By In her first, highly praised memoir, Patricia Harman told us the stories that patients brought into her exam room, and of her own story of struggling to help women as a nurse midwife in medical practice with her husband, an OB/GYN, in Appalachia. In this new book, Patsy reaches back to tell us how she first learned to deliver babies, and digs even deeper down to tell us of her youthful experiments in living a fully sustainable and natural life.
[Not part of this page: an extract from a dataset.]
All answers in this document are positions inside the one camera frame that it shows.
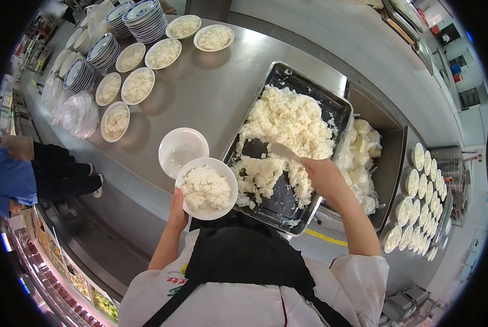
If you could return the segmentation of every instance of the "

Drawing heavily on her journals, Patsy goes back to a time of counterculture idealism. She opens with stories of living in the wilds of Minnesota, in a log cabin she and her lover build with their own hands, with the only running water being the nearby streams. They set up beehives and give chase to a bear competing for the honey. Patsy gives birth and learns to help her friends deliver as naturally as possible. She moves on to a commune in West Virginia, where she becomes a self-taught midwife, delivering babies in cabins and homes. But she wants to be able to help more, to do more. And so, after a 10-year sojourn for professional training, Patsy and her husband, Tom, return to Appalachia as nurse-midwife and physician and set up a women’s health practice.
Patsy’s memoir will be especially embraced by anyone who lived through the Vietnam War and commune eras, and by all those involved in the natural childbirth movement. The 296-page book goes on sale on April 12, 2011.